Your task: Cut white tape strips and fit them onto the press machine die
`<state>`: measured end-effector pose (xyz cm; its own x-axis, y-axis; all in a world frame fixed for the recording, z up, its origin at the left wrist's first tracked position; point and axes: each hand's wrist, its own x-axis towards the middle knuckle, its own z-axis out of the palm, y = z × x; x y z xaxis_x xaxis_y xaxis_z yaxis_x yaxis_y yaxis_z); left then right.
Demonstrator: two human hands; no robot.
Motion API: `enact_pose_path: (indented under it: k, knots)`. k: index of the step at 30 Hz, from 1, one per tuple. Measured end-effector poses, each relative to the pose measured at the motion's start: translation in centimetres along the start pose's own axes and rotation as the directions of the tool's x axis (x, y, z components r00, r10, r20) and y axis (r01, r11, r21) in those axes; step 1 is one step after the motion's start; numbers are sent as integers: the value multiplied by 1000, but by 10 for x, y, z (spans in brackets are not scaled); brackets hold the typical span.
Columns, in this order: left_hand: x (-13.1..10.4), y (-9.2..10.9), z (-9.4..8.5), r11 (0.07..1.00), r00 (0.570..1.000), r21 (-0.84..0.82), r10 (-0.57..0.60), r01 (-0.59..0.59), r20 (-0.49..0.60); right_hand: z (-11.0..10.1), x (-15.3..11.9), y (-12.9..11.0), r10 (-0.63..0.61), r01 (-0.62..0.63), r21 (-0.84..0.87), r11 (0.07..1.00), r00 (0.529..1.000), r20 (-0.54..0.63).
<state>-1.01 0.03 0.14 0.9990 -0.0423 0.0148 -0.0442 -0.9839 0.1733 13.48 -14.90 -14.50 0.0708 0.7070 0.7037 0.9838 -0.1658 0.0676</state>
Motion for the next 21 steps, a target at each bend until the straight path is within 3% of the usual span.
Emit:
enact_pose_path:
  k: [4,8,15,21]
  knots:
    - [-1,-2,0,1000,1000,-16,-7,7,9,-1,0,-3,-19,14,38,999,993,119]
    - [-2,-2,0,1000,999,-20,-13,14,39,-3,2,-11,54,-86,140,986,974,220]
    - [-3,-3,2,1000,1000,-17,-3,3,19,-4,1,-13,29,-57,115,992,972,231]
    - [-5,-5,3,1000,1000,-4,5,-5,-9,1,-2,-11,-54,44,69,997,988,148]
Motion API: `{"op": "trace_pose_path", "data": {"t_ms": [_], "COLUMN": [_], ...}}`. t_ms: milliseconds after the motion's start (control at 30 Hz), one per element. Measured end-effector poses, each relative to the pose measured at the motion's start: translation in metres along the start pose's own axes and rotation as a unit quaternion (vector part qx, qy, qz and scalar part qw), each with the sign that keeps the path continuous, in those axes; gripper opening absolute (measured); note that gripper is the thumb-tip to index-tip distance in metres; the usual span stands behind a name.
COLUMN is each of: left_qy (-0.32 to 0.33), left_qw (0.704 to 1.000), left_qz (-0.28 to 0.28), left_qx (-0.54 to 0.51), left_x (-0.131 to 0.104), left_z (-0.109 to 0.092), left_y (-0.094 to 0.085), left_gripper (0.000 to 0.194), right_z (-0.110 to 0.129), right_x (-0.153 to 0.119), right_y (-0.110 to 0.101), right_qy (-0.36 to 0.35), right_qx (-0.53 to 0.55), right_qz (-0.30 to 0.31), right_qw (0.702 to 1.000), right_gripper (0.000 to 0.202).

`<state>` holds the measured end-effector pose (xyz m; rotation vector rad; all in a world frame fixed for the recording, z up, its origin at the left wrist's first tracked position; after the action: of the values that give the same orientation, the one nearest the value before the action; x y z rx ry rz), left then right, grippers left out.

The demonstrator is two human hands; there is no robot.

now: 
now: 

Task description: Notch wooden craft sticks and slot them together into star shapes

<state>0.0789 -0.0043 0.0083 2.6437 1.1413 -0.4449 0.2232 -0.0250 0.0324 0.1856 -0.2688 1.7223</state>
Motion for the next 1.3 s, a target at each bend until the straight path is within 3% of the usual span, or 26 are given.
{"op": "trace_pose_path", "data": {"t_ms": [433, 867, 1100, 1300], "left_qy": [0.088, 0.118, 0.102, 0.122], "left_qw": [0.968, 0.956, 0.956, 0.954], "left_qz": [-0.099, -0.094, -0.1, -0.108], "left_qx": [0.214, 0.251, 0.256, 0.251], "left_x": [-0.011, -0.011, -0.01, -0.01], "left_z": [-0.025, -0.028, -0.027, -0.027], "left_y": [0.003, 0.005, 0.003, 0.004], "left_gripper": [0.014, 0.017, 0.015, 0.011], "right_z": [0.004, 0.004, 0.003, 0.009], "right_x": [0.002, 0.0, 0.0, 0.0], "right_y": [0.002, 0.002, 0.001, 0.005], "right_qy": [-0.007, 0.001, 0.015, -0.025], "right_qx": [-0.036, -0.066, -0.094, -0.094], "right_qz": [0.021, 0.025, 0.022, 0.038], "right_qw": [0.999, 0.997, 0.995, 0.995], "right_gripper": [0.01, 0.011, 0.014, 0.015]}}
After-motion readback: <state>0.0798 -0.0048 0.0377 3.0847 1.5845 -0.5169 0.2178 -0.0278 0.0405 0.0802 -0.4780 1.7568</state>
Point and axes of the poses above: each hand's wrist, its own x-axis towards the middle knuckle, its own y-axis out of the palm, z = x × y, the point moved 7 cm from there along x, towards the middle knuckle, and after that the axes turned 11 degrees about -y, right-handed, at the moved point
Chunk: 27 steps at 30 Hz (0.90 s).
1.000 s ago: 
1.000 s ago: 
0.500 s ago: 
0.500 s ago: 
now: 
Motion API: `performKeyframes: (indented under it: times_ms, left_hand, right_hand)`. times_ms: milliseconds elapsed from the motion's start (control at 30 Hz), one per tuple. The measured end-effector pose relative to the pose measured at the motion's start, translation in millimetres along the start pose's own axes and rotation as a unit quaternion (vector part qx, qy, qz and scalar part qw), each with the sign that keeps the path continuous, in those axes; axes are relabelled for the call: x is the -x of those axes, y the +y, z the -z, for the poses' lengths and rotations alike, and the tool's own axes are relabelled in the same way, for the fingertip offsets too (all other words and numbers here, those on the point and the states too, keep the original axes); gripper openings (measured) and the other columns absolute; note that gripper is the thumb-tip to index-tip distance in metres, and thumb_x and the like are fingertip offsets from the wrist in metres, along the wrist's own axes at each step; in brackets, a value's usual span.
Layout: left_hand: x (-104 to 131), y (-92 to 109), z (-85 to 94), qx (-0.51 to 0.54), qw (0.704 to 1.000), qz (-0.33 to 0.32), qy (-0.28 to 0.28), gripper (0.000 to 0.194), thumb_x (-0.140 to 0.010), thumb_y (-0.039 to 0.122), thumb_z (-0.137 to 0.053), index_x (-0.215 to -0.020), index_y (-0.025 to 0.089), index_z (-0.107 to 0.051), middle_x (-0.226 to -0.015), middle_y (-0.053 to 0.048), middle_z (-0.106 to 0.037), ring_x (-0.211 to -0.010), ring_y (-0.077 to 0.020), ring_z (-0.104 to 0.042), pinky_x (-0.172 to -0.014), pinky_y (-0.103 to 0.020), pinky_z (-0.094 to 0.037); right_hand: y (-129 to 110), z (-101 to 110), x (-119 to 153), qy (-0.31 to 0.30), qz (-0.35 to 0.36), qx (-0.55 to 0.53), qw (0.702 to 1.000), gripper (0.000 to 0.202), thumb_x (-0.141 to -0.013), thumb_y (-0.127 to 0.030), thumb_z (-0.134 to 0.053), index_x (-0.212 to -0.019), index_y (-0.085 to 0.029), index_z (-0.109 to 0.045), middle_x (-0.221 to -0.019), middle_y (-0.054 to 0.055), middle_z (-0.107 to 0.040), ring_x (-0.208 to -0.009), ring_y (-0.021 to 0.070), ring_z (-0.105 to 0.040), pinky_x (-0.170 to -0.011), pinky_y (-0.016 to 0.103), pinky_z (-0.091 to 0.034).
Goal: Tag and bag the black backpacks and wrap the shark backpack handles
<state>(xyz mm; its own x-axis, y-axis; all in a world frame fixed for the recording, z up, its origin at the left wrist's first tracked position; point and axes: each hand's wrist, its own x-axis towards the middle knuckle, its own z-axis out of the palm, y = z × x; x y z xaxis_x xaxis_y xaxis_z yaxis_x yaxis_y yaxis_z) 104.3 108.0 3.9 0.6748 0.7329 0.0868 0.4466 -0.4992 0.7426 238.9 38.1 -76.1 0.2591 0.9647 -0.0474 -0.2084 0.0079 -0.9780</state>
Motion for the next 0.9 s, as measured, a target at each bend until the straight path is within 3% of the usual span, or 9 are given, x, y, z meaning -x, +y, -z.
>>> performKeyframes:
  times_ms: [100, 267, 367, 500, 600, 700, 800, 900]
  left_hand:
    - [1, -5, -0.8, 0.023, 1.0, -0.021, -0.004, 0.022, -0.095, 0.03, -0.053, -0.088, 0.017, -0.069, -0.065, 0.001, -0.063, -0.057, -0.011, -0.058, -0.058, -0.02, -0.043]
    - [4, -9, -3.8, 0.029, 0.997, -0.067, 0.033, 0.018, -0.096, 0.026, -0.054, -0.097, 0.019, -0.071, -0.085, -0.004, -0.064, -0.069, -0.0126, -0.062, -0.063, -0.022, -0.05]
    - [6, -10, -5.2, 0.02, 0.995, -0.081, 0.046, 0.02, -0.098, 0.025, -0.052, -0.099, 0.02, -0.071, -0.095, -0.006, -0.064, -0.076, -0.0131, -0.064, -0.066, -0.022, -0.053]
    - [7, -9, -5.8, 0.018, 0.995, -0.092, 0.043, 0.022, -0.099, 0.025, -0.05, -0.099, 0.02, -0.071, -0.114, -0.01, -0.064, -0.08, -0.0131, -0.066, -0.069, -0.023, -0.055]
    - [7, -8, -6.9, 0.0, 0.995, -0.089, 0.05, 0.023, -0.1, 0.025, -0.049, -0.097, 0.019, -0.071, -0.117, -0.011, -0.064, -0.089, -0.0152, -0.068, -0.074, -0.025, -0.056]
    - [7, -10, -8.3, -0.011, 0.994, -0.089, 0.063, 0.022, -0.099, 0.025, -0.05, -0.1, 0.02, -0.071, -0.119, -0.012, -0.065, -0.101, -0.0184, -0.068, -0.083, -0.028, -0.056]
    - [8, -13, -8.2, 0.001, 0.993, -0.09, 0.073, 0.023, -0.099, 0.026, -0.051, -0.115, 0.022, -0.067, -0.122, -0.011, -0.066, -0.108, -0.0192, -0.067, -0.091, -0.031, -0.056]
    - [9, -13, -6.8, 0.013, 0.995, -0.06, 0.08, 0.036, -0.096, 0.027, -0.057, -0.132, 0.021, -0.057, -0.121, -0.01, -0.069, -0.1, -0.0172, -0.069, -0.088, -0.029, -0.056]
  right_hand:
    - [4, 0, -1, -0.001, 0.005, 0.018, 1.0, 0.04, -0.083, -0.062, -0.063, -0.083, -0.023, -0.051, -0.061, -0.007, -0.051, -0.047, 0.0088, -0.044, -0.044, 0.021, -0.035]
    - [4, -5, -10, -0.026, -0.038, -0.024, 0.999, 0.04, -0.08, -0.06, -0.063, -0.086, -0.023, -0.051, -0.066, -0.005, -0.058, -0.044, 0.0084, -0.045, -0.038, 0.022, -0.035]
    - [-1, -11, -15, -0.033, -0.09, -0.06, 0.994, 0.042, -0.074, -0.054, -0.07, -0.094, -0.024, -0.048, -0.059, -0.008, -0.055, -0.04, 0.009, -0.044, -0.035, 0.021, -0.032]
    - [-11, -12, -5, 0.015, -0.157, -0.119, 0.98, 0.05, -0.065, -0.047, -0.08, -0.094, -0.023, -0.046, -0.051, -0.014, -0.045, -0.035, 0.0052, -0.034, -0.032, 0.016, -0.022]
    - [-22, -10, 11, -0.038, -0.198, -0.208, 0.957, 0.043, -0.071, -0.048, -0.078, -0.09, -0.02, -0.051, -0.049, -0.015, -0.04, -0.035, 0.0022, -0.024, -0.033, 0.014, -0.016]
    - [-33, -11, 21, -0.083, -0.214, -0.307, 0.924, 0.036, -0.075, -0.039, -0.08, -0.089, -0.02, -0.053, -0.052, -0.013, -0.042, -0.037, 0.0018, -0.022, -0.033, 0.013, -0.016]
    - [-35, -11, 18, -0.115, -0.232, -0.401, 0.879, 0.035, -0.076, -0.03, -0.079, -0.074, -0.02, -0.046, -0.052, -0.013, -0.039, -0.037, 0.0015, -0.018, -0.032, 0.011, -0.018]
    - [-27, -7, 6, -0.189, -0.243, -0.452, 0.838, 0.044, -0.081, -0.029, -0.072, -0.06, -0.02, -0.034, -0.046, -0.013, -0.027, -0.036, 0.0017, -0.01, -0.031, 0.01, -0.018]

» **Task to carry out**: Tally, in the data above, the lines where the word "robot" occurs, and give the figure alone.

» **Written response**: 2